The simplest store to use is the MemoryStore. It simply loads your data into memory and makes it accessible via Store methods like query, distinct, etc. Note that for this particular store, your data is not saved anywhere - once you close it, the data are lost from RAM! Note that in this example, we've set key='name' when creating the Store because we want to use name as our unique identifier.

>>> from maggma.stores import MemoryStore
>>> store = MemoryStore(key="name")

See Using Stores for more details on available Store classes.

Connect to the Store

Before you can interact with a store, you have to connect(). This is as simple as

store.connect()

When you are finished, you can close the connection with store.close().

A cleaner (and recommended) way to make sure connections are appropriately closed is to access Store through a context manager (a with statement), like this:

with store as s:
    s.query()

Add your data to the Store

To add data to the store, use update().

with store as s:
    s.update(turtles)

Query the Store

Now that you have added your data to a Store, you can leverage maggma's powerful API to query and analyze it.
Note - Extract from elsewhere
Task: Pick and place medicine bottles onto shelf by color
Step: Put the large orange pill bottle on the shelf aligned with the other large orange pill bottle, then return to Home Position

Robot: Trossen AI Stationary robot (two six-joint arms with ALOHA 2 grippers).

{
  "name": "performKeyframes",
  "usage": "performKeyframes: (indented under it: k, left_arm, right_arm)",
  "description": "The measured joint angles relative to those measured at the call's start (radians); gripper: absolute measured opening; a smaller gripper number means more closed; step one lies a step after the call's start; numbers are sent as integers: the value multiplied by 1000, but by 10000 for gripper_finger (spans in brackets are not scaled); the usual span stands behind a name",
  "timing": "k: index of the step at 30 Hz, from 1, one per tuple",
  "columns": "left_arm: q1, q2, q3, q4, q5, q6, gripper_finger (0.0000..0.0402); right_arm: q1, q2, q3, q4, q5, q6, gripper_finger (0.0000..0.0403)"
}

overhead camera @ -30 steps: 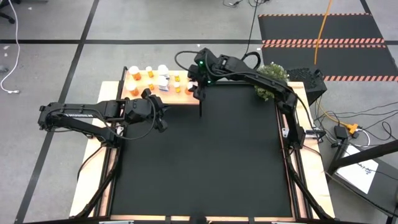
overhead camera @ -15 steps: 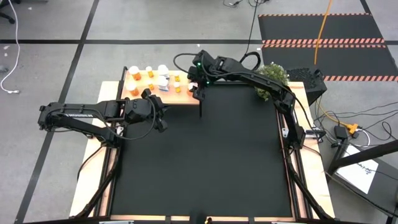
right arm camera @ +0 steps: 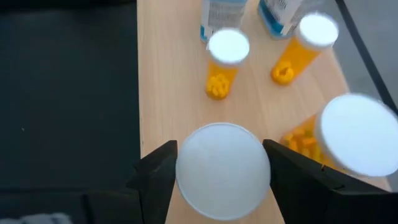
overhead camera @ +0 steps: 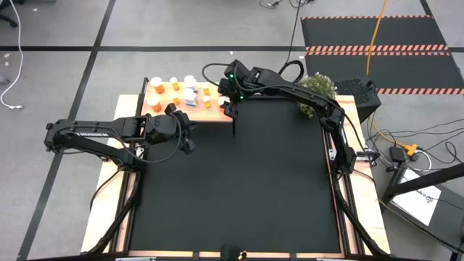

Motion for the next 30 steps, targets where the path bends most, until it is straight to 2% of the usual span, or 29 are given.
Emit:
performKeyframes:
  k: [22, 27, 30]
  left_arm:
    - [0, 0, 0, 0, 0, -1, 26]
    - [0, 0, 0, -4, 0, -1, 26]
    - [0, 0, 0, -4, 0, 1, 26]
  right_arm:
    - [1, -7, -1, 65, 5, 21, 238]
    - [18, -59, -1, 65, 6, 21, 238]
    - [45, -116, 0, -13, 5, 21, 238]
Here are some examples:

See how many documents the Store contains

>>> store.count()
4

Query a single document to see its structure

>>> store.query_one({})
{'_id': ObjectId('66746d29a78e8431daa3463a'), 'name': 'Leonardo', 'color': 'blue', 'tool': 'sword'}

List all the unique values of the color field

>>> store.distinct('color')
['purple', 'orange', 'blue', 'red']

See Understanding Queries for more example queries and the Store interface for more details about available Store methods.